:: What you have to do ::
In the material below, find each line with the word "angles" and copy it.

*** Block opens ***

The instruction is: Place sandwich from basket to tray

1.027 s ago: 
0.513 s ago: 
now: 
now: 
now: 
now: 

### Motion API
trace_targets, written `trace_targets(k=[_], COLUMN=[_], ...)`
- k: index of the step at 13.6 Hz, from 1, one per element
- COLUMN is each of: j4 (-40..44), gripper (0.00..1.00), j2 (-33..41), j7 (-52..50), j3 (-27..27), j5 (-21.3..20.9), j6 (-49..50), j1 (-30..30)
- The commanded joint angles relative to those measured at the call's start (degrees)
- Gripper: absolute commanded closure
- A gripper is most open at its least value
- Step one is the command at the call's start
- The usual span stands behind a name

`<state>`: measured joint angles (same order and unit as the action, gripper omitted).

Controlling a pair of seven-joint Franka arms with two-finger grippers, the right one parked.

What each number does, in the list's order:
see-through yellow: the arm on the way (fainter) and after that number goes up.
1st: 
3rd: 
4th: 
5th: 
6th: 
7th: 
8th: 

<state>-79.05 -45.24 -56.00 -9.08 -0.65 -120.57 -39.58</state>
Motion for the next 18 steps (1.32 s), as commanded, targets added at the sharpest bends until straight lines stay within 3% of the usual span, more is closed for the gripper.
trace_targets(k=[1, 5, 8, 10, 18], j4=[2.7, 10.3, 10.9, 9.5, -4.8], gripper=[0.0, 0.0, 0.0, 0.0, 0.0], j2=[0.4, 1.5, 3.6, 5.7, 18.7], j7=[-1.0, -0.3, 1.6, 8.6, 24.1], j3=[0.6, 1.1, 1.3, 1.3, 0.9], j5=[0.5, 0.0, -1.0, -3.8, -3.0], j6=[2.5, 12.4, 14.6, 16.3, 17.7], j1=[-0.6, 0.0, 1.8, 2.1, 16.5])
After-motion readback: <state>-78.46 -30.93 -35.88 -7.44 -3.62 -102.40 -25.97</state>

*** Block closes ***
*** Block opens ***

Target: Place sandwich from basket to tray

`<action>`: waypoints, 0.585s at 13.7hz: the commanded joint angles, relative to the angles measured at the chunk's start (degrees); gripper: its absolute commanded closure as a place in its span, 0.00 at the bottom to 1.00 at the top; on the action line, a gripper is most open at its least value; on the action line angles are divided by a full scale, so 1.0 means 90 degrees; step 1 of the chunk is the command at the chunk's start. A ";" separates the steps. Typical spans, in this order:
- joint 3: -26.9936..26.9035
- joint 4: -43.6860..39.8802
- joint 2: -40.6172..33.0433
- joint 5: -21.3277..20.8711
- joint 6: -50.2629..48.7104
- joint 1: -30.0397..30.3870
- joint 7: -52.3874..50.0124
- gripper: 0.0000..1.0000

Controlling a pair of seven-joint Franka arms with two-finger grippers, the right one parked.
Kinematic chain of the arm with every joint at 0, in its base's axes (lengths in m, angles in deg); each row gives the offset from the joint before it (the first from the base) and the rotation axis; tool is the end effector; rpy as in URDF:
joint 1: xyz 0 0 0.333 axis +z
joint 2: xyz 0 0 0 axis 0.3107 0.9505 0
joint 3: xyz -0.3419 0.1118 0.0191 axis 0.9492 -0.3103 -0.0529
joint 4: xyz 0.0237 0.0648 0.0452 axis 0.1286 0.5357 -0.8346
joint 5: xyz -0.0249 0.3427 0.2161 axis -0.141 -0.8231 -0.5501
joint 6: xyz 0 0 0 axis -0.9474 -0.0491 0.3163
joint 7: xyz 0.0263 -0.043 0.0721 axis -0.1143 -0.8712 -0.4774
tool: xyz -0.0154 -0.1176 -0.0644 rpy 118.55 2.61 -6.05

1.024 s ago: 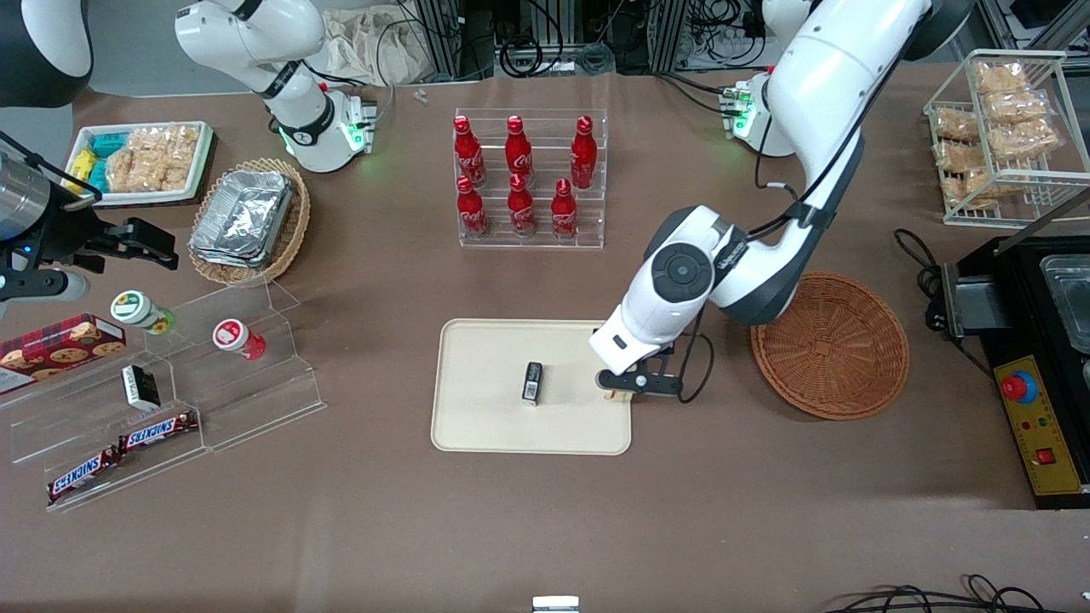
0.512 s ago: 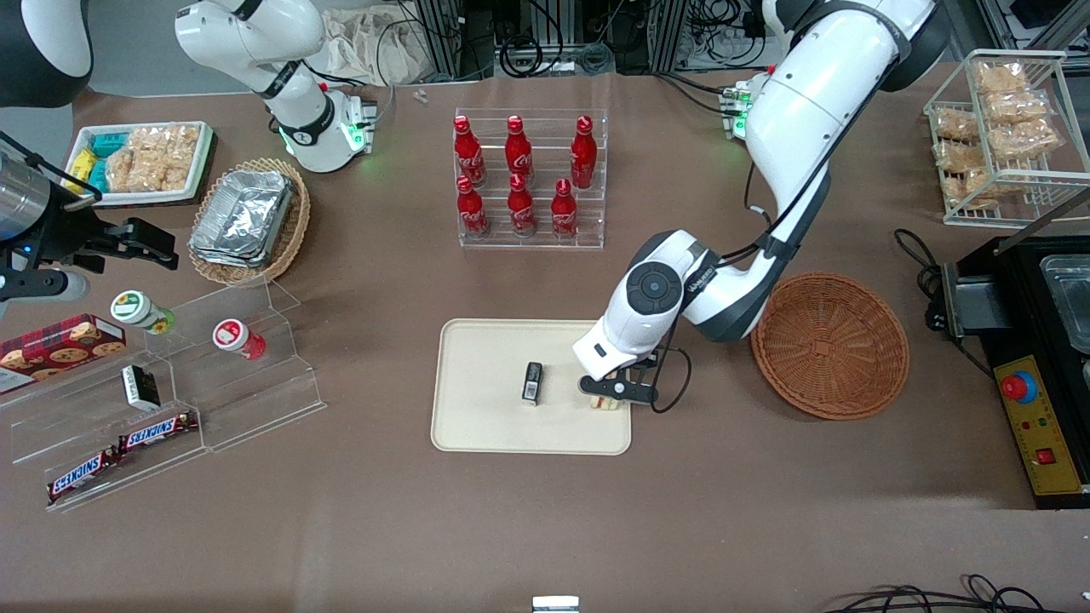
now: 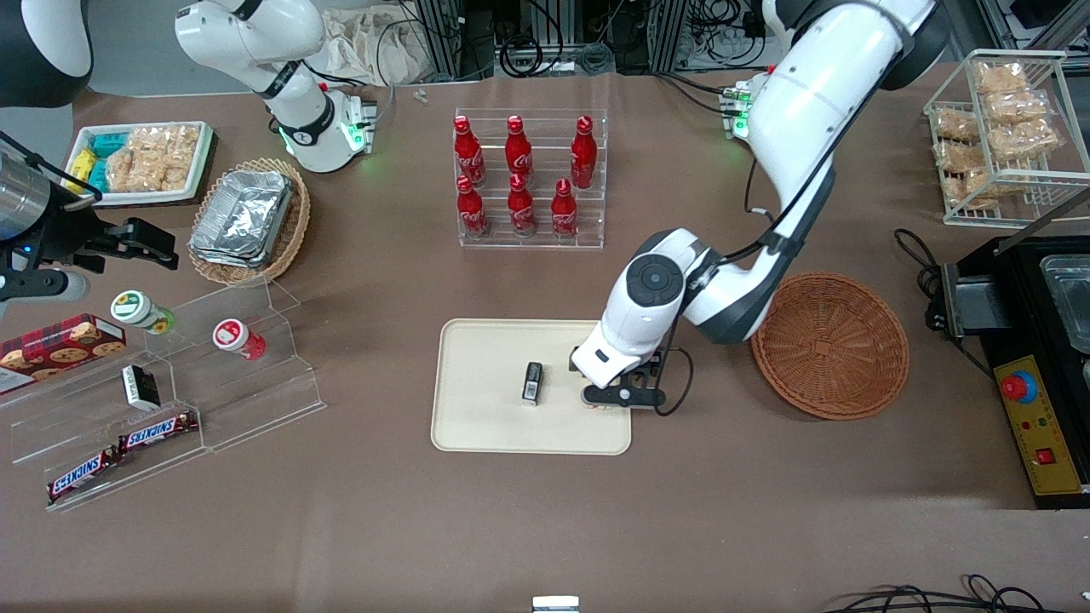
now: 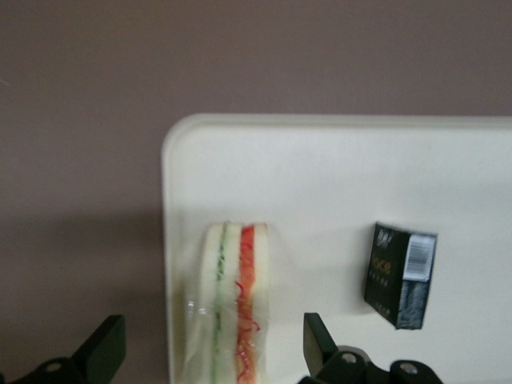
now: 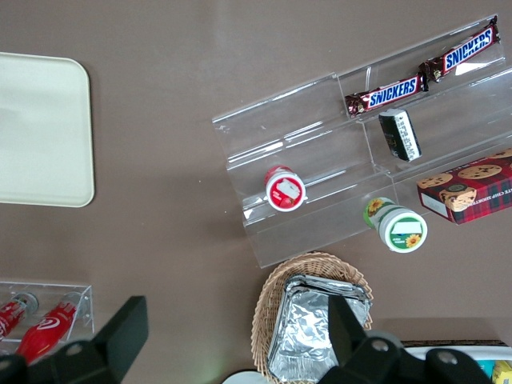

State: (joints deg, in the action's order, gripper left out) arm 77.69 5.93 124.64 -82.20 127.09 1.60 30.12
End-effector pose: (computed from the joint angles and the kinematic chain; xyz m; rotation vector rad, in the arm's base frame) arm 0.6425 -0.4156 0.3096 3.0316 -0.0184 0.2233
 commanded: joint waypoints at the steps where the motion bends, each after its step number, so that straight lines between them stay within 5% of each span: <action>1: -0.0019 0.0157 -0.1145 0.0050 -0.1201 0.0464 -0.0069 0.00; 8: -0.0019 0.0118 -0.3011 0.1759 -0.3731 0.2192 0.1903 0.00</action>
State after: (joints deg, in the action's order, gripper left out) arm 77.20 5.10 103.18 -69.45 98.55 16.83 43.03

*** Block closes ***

:: Solution ::
- The commanded joint angles relative to those measured at the call's start (degrees)
`<state>`: measured joint angles (same order and unit as the action, gripper omitted).
`<action>`: waypoints, 0.585s at 13.7hz: the commanded joint angles, relative to the angles measured at the chunk's start (degrees); gripper: its absolute commanded closure as a place in its span, 0.00 at the bottom to 1.00 at the top; on the action line, a gripper is most open at its least value; on the action line angles are divided by a full scale, so 1.0 means 90 degrees; step 1 of the chunk is the command at the chunk's start. A ";" separates the steps. Typical spans, in this order:
Kinematic chain of the arm with every joint at 0, in its base's axes (lengths in m, angles in deg); each row gives the offset from the joint before it (the first from the base) and the rotation axis; tool is the end effector; rpy as in URDF:
End-effector pose: (computed from the joint angles and the kinematic chain; xyz m; rotation vector rad, in the arm's base frame) arm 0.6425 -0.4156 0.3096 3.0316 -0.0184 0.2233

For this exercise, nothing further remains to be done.